End of life is the care given to a patient before an anticipated death. This form of care prepares patients for the inevitable in their final life stages. Patients with terminal diseases often require this form of care. It is easier for nurses and doctors to prepare adults and aged patients for their death than to prepare young patients and children. Patients and their families prefer a painless death and assurance of support during the transition. They want constant communication from physicians on the patients’ position and progress. Patients suffering from chronic or irreversible diseases desire a chance to choose whether to die at home with their family and friends or in a hospital.
Current state of end of life care in the US
Many Americans prefer to die in hospitals. The US health care system is well equipped with modern technology that can prolong life for dying patients. The quality of health care has improved and thus patients are assured of quality care in their last life stages. However, a comparison of the US end of life care with other developed countries shows that the country is lagging behind. A recent study conducted to evaluate end of life care revealed that pain and depression among dying patients had increased. The US was lagging being in training doctors in end of life care and in providing hospice to support patients and their families.

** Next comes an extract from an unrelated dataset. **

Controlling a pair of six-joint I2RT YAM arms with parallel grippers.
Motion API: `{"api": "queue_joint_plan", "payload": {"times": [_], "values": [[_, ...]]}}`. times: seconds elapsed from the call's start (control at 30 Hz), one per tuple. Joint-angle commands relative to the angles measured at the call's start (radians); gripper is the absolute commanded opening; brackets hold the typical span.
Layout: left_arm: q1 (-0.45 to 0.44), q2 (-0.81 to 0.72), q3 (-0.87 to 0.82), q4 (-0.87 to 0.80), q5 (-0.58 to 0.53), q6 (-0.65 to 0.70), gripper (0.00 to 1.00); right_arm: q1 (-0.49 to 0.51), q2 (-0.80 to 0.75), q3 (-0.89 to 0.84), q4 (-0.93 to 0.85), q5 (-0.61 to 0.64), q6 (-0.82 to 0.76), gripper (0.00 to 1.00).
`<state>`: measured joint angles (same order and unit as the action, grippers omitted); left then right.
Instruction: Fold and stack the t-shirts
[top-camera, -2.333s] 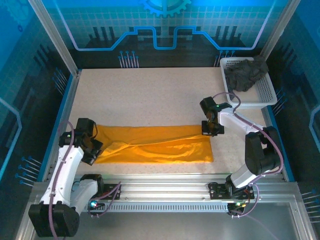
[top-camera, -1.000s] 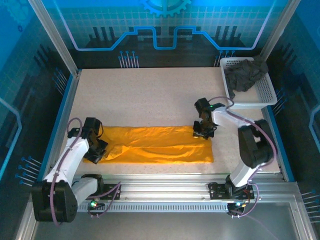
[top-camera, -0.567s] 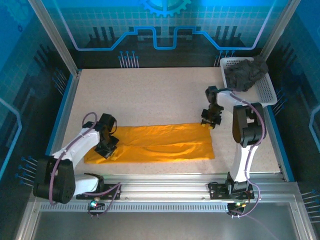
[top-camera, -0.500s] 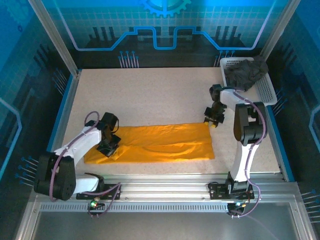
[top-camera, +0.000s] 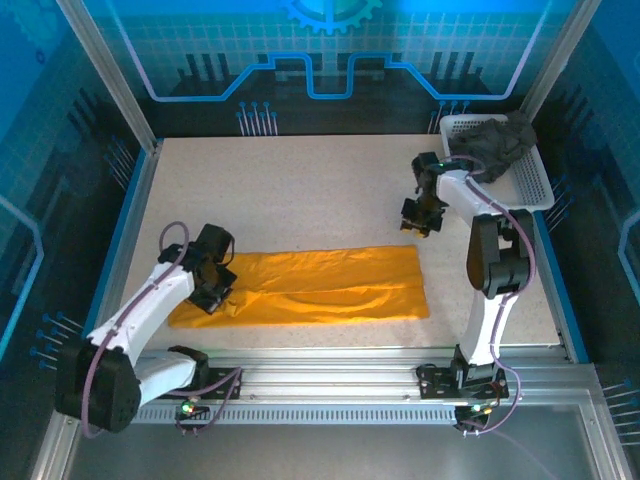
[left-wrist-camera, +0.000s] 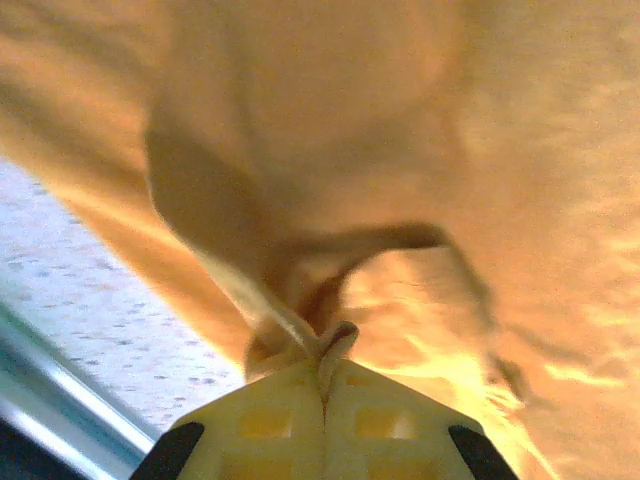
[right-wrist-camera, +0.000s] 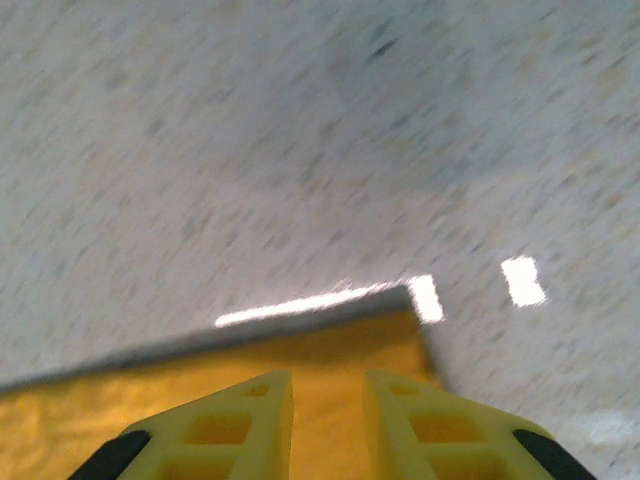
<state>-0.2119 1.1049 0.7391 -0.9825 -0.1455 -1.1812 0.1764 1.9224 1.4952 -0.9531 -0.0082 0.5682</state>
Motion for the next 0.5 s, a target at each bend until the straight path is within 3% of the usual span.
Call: {"api": "queue_joint_plan", "payload": {"times": [0.0, 0.07, 0.1, 0.17, 0.2, 0.3, 0.47], "values": [[0.043, -0.069, -0.069, -0.122, -0.05, -0.02, 0.03, 0.065, -0.08, -0.08, -0.001, -0.003, 0.033, 0.27], [0.054, -0.1, -0.085, -0.123, -0.041, -0.015, 0.05, 0.101, -0.104, -0.115, 0.003, -0.005, 0.046, 0.27], [0.058, -0.108, -0.085, -0.122, -0.035, -0.012, 0.13, 0.115, -0.109, -0.131, 0.006, -0.01, 0.052, 0.27], [0.063, -0.105, -0.062, -0.123, -0.031, 0.006, 0.49, 0.141, -0.116, -0.162, 0.018, -0.035, 0.067, 0.27], [0.063, -0.098, -0.036, -0.126, -0.037, 0.017, 0.59, 0.149, -0.117, -0.177, 0.026, -0.057, 0.075, 0.27], [0.076, -0.062, 0.052, -0.083, -0.042, 0.067, 0.62, 0.175, -0.108, -0.202, 0.045, -0.11, 0.097, 0.27], [0.163, 0.124, 0.133, 0.053, 0.04, 0.128, 0.51, 0.184, -0.023, -0.188, 0.031, -0.15, 0.122, 0.27]]}}
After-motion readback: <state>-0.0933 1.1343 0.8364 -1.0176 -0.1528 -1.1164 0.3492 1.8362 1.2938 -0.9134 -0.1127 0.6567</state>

One of issues that have affected end of life care in the US is the delay in making decisions. Most families want their patients to live as long as possible. US doctors tend to agree with such families and continue to treat patients instead of preparing them to die. Consequently, resources are allocated to patients with no chance of survival instead of assisting those who have higher chances to live longer. Sometimes it takes months and years to access end of life care. Terminally ill patients are often in and out of hospital in their last stages.
Improving end of life care
It is evident that the US needs to improve the quality of end of life care. Americans including medical practitioners must be willing to talk about death and issues relating to death. Quick decisions on when to allow a patient to die will go a long way in improving end of life care. Patients ought not to bear unnecessary pain just to satisfy their families’ desire to keep them alive longer. However, doctors have a role to play in assisting families make critical decisions. Doctors should direct patients to plan for their last moments and relieve their families’ burden of care. While patients’ preference should be respected, patients should be informed of the consequences of their decisions to their families. Improving patients’ access to hospice and training more doctors and nurses in end of life care will improve this vital care in the country.